Exercise aim: Exact copies of all the lines below are required, with the pictures omitted.
Content starts
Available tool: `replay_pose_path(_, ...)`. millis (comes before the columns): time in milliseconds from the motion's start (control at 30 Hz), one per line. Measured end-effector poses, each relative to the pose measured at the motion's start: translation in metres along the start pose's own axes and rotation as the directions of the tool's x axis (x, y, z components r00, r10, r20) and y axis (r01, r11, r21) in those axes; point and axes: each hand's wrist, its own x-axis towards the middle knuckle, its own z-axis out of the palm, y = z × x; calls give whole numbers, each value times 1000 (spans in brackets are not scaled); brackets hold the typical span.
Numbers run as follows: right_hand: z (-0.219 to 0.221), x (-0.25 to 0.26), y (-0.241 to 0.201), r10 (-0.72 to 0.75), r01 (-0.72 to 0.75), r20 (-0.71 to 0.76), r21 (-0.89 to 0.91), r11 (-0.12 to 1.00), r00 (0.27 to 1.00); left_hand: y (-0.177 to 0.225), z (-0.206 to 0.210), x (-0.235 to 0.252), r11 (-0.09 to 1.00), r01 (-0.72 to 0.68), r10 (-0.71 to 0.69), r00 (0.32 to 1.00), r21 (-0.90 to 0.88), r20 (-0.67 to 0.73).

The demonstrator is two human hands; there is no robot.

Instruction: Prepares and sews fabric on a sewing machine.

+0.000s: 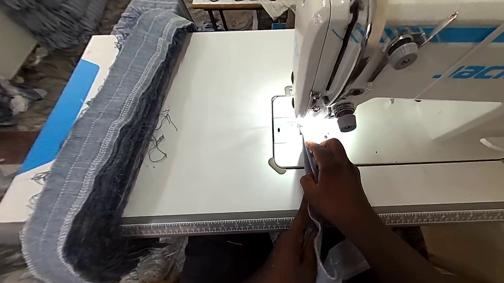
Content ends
Solution to the exercise:
Available tool: `replay_pose_path(_, ...)`. millis (comes before the columns): time in milliseconds from the motion's start (control at 30 Hz), one per line. Measured end-effector poses, each relative to the pose measured at the motion's start: translation in metres along the start pose's own axes and rotation as the directions of the tool's x axis (x, y, z components r00, r10, r20) and y axis (r01, r11, r21) in those axes; point and axes: each hand's wrist, its own x-axis towards the middle knuckle, its own z-axis out of the palm, y = z × x; calls give whole numbers, each value times 1000 (spans in brackets are not scaled); brackets hold the typical span.
Numbers run as follows: right_hand: z (-0.219 to 0.221), x (-0.25 to 0.26), y (-0.241 to 0.201), r10 (-0.72 to 0.75), r01 (-0.72 to 0.75), r20 (-0.71 to 0.76), r21 (-0.89 to 0.91), r11 (-0.12 to 1.00), r00 (0.27 to 1.00); left_hand: y (-0.177 to 0.225), z (-0.206 to 0.210), x (-0.235 to 0.252), r11 (-0.09 to 1.00), r01 (-0.72 to 0.68), r10 (-0.71 to 0.69), r00 (0.32 to 1.00), r21 (-0.90 to 0.88), r20 (-0.67 to 0.73).

The demonstrator is two human hands; there is no robot.

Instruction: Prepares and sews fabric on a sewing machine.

+0.000s: 

No further output is expected.